Handling increasingly large amount of data via scheduled event
Hi all, We have some processing being done in our app in the following way: there are multiple entities with a reasonable amount of attributes and we collect the info from these entities and prepare it in a single table ( let’s call it Table T ) with a huge amount of attributes in order to be exposed to another app via OData. This processing is being done via scheduled events running nightly where we delete the old Table T from the DB and start a flow where we collect all the latest and updated data from the smaller entities and put it in the new Table T. This is quite time consuming and resource consuming with the DB CPU Utilization frequently reaching above 95% utilization. The problem is the data we collect will continue to get larger and larger and the info we need to put into Table T will become bigger with time. What would be the best ways to optimize the collection of data process and what other ideas do you have for optimizing this whole concept?

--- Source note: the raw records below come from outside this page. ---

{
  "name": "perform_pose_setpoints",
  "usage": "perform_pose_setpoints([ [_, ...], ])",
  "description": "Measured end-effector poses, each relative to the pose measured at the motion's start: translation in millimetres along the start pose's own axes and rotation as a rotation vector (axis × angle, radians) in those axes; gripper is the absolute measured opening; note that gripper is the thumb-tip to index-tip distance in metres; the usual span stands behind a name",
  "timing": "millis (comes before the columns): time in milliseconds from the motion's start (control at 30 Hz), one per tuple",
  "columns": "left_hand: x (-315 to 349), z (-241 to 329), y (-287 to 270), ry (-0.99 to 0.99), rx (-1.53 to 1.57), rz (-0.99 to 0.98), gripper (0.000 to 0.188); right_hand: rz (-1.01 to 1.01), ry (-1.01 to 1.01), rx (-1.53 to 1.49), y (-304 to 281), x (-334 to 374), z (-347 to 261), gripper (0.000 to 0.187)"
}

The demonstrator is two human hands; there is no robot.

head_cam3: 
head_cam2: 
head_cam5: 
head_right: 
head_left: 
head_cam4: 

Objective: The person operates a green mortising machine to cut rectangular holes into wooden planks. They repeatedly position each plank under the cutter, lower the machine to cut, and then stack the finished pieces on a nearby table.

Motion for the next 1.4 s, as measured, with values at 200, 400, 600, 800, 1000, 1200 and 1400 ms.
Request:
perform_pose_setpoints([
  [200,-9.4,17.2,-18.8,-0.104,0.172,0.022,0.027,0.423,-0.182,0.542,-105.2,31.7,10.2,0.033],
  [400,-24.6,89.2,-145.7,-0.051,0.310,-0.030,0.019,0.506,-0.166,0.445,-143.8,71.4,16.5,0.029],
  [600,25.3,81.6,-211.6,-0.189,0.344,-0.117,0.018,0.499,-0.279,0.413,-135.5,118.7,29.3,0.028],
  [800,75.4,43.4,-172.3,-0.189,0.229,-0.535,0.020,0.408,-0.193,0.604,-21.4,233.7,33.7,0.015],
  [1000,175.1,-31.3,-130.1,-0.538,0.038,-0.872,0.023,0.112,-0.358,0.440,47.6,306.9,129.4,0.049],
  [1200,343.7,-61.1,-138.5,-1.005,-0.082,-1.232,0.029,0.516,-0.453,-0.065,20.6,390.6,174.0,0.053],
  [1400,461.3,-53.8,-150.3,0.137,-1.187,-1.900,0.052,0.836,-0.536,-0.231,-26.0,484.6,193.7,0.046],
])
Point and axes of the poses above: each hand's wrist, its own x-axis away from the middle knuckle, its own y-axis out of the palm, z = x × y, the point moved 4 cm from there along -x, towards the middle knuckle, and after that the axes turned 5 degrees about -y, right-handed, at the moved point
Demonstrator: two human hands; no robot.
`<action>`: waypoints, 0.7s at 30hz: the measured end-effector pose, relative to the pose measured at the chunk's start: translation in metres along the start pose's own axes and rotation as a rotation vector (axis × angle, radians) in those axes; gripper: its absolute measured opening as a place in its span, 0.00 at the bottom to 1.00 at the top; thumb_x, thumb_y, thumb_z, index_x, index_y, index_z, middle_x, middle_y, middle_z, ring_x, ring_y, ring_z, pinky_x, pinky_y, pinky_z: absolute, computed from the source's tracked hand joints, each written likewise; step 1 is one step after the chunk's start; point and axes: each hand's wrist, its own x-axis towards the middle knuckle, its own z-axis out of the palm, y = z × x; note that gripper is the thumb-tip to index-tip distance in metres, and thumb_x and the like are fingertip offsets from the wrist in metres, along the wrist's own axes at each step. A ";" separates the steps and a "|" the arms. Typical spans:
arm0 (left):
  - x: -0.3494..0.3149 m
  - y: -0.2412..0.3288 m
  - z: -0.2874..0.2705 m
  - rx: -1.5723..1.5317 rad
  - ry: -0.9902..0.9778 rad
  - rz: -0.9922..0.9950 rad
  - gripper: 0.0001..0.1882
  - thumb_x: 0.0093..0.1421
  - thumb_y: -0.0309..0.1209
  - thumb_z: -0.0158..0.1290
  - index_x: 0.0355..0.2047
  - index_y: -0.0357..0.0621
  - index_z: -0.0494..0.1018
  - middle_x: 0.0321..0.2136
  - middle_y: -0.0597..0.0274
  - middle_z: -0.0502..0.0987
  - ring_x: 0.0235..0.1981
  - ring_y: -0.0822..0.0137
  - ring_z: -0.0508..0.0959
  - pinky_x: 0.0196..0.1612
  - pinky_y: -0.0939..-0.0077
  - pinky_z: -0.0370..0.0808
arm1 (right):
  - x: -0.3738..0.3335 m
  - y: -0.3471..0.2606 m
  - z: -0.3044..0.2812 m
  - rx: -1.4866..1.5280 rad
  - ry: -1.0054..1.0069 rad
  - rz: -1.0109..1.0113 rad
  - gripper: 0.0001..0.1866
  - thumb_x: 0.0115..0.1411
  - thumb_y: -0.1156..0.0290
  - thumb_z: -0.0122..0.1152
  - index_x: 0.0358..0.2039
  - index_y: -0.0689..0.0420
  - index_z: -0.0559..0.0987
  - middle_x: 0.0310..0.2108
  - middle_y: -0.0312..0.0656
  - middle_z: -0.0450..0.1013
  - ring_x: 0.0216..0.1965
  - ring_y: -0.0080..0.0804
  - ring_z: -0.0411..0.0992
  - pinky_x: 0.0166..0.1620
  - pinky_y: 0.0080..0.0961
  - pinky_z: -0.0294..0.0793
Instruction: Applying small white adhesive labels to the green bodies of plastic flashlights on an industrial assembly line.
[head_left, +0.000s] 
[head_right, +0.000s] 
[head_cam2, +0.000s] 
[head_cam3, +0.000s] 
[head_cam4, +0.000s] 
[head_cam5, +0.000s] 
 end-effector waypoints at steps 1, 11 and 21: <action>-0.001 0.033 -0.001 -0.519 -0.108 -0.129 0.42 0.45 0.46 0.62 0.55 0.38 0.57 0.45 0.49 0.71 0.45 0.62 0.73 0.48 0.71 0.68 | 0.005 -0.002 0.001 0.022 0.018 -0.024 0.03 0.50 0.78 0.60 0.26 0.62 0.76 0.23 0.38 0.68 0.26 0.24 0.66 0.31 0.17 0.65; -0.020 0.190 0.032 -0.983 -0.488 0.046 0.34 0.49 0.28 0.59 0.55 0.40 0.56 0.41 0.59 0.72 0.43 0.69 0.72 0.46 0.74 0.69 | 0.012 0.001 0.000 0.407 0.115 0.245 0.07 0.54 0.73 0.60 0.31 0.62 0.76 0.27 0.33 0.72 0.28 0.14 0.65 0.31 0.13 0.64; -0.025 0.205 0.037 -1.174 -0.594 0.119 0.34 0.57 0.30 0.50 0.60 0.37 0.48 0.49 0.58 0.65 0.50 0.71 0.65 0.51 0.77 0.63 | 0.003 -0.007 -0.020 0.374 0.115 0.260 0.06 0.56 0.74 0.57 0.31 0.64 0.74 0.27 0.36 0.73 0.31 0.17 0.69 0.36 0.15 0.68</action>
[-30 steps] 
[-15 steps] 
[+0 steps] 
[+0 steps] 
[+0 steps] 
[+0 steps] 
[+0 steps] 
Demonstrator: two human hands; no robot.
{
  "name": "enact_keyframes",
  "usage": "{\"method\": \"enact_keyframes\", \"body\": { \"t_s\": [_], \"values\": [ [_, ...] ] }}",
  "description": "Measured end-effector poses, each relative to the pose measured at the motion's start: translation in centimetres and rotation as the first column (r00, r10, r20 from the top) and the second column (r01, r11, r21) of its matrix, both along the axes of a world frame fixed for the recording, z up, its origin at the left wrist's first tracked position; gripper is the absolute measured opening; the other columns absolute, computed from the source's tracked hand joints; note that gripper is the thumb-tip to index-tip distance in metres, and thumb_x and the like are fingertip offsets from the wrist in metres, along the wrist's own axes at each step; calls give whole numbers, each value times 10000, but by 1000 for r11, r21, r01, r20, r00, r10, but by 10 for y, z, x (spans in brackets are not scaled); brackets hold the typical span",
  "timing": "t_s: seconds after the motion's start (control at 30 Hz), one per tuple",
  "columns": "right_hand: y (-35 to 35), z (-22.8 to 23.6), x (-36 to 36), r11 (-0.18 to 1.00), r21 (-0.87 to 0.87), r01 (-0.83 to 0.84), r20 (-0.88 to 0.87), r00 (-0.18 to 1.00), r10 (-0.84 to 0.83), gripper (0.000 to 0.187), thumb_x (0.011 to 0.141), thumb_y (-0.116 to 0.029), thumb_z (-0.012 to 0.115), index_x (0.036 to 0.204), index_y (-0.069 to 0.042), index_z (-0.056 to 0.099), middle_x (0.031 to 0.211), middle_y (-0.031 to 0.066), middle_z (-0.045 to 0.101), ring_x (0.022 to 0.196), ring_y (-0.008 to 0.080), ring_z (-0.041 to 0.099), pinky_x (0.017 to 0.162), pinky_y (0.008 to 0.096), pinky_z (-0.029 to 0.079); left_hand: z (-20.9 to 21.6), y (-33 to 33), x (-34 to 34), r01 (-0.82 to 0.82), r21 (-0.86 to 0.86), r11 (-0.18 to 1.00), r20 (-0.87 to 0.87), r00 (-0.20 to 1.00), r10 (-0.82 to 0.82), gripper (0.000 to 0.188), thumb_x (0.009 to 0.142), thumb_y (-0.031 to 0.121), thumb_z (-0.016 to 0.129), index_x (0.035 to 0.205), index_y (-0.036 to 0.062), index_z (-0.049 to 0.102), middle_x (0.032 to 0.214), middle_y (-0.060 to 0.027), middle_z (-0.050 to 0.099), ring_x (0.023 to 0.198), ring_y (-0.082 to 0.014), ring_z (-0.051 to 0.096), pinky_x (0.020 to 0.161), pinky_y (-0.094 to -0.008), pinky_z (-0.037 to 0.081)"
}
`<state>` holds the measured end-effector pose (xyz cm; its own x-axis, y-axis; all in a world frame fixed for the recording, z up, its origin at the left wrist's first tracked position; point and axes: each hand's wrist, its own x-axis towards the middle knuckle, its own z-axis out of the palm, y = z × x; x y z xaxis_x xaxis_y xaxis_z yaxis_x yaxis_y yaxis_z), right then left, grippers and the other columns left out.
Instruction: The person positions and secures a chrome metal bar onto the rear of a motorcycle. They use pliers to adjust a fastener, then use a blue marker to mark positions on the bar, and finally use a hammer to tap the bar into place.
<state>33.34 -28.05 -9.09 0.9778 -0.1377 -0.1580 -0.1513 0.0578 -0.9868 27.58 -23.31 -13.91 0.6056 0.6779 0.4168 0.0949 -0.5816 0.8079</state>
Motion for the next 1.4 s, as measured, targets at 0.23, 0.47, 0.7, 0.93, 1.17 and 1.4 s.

Is it an idea that instead of deleting and rebuilding you merely update exisiting records?
i.e. if current != database = update attributes; if current=database: skip.
With ever increasing amounts of data it will take a while regardless but try and filter out any unnecessary steps. The above suggestion is a bit over simplified but you might as well iterate over the existing table/entity and update the records that need updating and explicitly committing those in a seperate list you create instead of deleting and rebuilding everything. That and potentially running the SE a few times sequentially to break the load if you have any way to parse out records already updated by the SE that night.
Ofcourse, if none of this applies or doesnt suit the needs then my apologies.